Extract each line of the material that follows exactly and omit its pictures.
------------------------
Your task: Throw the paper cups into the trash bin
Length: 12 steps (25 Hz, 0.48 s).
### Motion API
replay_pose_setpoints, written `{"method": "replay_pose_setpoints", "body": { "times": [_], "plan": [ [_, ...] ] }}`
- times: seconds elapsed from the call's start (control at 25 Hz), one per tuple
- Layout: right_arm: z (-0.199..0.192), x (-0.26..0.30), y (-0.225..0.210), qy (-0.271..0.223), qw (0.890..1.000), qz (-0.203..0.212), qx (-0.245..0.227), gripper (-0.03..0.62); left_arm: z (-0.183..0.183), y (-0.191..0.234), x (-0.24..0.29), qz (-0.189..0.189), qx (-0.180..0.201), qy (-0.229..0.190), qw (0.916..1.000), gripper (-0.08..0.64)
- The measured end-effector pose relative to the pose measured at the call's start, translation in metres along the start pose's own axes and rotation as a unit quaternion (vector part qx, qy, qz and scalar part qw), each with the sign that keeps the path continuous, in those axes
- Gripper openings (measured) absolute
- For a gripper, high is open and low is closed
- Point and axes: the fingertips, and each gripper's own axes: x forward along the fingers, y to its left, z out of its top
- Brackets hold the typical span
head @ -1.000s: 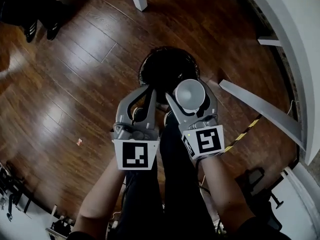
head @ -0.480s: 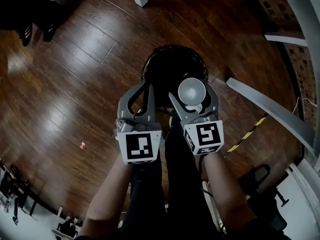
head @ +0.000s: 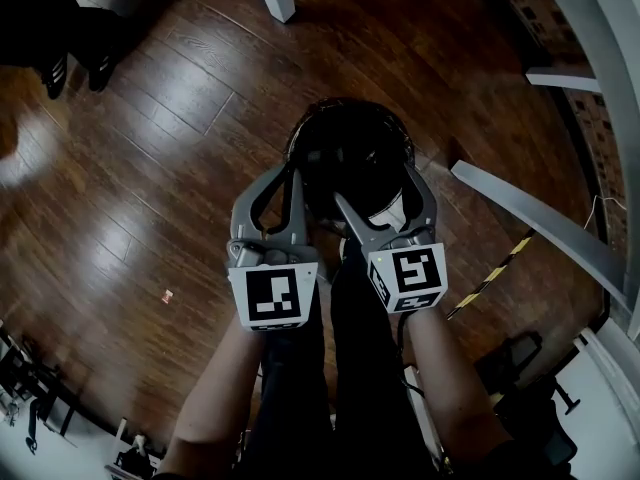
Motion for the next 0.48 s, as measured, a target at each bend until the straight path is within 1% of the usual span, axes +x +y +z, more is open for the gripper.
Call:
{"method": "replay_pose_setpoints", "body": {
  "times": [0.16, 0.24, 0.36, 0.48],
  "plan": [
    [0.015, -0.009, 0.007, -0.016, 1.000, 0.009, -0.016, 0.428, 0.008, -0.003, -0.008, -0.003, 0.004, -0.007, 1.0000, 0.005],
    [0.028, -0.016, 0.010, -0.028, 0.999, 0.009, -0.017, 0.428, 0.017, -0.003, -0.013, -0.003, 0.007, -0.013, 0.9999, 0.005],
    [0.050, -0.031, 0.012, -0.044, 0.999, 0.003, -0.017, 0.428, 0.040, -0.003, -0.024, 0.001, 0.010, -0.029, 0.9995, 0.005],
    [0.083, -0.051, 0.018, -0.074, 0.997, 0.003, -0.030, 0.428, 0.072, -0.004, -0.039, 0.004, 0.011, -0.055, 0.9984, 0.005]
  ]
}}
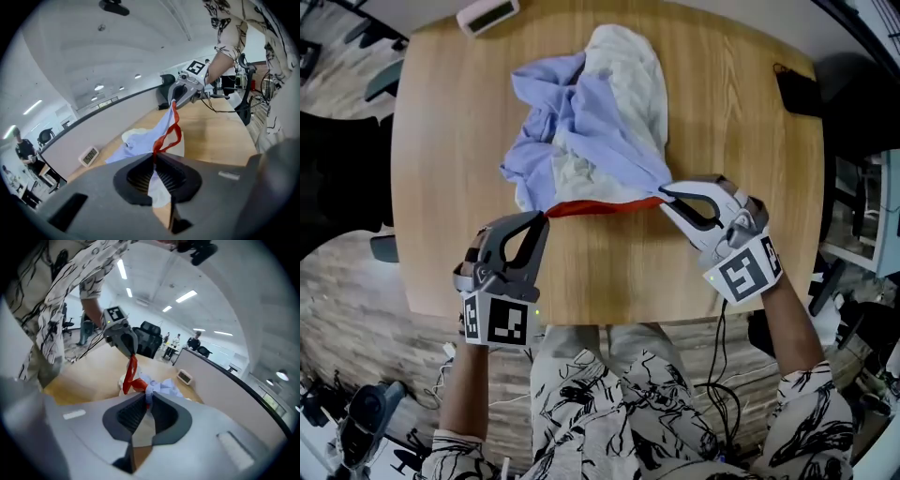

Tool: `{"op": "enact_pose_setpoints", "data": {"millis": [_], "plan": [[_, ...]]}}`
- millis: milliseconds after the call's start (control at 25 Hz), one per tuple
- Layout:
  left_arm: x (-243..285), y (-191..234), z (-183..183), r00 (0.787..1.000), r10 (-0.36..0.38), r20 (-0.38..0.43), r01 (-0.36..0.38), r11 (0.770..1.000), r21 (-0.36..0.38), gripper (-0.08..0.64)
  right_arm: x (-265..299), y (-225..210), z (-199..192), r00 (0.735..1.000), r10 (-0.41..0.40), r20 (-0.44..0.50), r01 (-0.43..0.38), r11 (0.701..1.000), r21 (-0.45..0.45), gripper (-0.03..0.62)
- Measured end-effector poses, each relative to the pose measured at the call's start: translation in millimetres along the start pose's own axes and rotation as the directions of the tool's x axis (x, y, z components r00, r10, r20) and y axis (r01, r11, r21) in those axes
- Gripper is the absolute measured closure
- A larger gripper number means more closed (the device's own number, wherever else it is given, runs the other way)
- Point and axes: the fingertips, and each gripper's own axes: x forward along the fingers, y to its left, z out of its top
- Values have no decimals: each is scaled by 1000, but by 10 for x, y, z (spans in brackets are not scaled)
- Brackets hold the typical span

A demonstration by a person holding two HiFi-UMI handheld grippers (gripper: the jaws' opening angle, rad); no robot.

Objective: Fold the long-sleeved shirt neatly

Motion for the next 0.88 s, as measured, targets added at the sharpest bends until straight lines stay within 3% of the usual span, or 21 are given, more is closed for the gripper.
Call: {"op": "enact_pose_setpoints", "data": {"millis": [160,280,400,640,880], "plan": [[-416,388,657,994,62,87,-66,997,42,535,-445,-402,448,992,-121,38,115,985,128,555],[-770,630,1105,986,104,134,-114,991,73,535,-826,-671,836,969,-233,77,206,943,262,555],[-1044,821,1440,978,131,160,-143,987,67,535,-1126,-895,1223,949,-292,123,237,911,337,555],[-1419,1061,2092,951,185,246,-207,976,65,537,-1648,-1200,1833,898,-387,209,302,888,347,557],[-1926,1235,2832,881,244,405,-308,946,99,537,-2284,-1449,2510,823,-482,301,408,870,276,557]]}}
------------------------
**REPLY TO THE TASK**
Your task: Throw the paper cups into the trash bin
Length: 12 steps (25 Hz, 0.48 s).
### Motion API
replay_pose_setpoints, written `{"method": "replay_pose_setpoints", "body": { "times": [_], "plan": [ [_, ...] ] }}`
- times: seconds elapsed from the call's start (control at 25 Hz), one per tuple
- Layout: right_arm: z (-0.199..0.192), x (-0.26..0.30), y (-0.225..0.210), qy (-0.271..0.223), qw (0.890..1.000), qz (-0.203..0.212), qx (-0.245..0.227), gripper (-0.03..0.62); left_arm: z (-0.183..0.183), y (-0.191..0.234), x (-0.24..0.29), qz (-0.189..0.189), qx (-0.180..0.201), qy (-0.229..0.190), qw (0.916..1.000), gripper (-0.08..0.64)
- The measured end-effector pose relative to the pose measured at the call's start, translation in metres along the start pose's own axes and rotation as a unit quaternion (vector part qx, qy, qz and scalar part qw), each with the sign that keeps the path continuous, in those axes
- Gripper openings (measured) absolute
- For a gripper, high is open and low is closed
- Point and axes: the fingertips, and each gripper's own axes: x forward along the fingers, y to its left, z out of its top
- Brackets hold the typical span
head @ -1.000s: 
head @ -0.480s: 
head @ +0.000s: 
Motion for the next 0.48 s, as measured, a target at each bend until the straight path is within 1% of the usual span, axes +x +y +z, more is open for the gripper.
Call:
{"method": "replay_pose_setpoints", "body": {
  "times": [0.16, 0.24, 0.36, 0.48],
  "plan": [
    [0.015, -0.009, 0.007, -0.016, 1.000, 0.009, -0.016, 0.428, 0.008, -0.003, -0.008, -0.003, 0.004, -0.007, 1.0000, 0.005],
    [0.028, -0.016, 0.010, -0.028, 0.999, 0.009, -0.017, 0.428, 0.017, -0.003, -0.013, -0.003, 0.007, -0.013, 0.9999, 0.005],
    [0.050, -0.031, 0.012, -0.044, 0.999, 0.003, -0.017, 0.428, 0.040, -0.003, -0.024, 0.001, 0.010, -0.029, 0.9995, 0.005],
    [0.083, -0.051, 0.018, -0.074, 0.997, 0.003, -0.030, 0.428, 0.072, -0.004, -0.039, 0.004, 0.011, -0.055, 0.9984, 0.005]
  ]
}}

Tool: `{"op": "enact_pose_setpoints", "data": {"millis": [_], "plan": [[_, ...]]}}`
- millis: milliseconds after the call's start (control at 25 Hz), one per tuple
- Layout:
  left_arm: x (-243..285), y (-191..234), z (-183..183), r00 (0.787..1.000), r10 (-0.36..0.38), r20 (-0.38..0.43), r01 (-0.36..0.38), r11 (0.770..1.000), r21 (-0.36..0.38), gripper (-0.08..0.64)
  right_arm: x (-265..299), y (-225..210), z (-199..192), r00 (0.735..1.000), r10 (-0.41..0.40), r20 (-0.44..0.50), r01 (-0.43..0.38), r11 (0.701..1.000), r21 (-0.45..0.45), gripper (-0.03..0.62)
- Measured end-effector poses, each relative to the pose measured at the call's start: translation in millimetres along the start pose's own axes and rotation as the directions of the tool's x axis (x, y, z components r00, r10, r20) and y axis (r01, r11, r21) in those axes
- Gripper is the absolute measured closure
- A larger gripper number means more closed (the device's own number, wherever else it is given, runs the other way)
- Point and axes: the fingertips, and each gripper's own axes: x forward along the fingers, y to its left, z out of its top
- Values have no decimals: each is scaled by 1000, but by 10 for x, y, z (spans in brackets are not scaled)
- Brackets hold the typical span

A demonstration by a person holding two HiFi-UMI handheld grippers (gripper: the jaws' opening angle, rad); no robot.

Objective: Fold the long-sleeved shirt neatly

Motion for the next 0.88 s, as measured, targets added at the sharpest bends until straight lines stay within 3% of the usual span, or 21 are given, more is closed for the gripper.
Call: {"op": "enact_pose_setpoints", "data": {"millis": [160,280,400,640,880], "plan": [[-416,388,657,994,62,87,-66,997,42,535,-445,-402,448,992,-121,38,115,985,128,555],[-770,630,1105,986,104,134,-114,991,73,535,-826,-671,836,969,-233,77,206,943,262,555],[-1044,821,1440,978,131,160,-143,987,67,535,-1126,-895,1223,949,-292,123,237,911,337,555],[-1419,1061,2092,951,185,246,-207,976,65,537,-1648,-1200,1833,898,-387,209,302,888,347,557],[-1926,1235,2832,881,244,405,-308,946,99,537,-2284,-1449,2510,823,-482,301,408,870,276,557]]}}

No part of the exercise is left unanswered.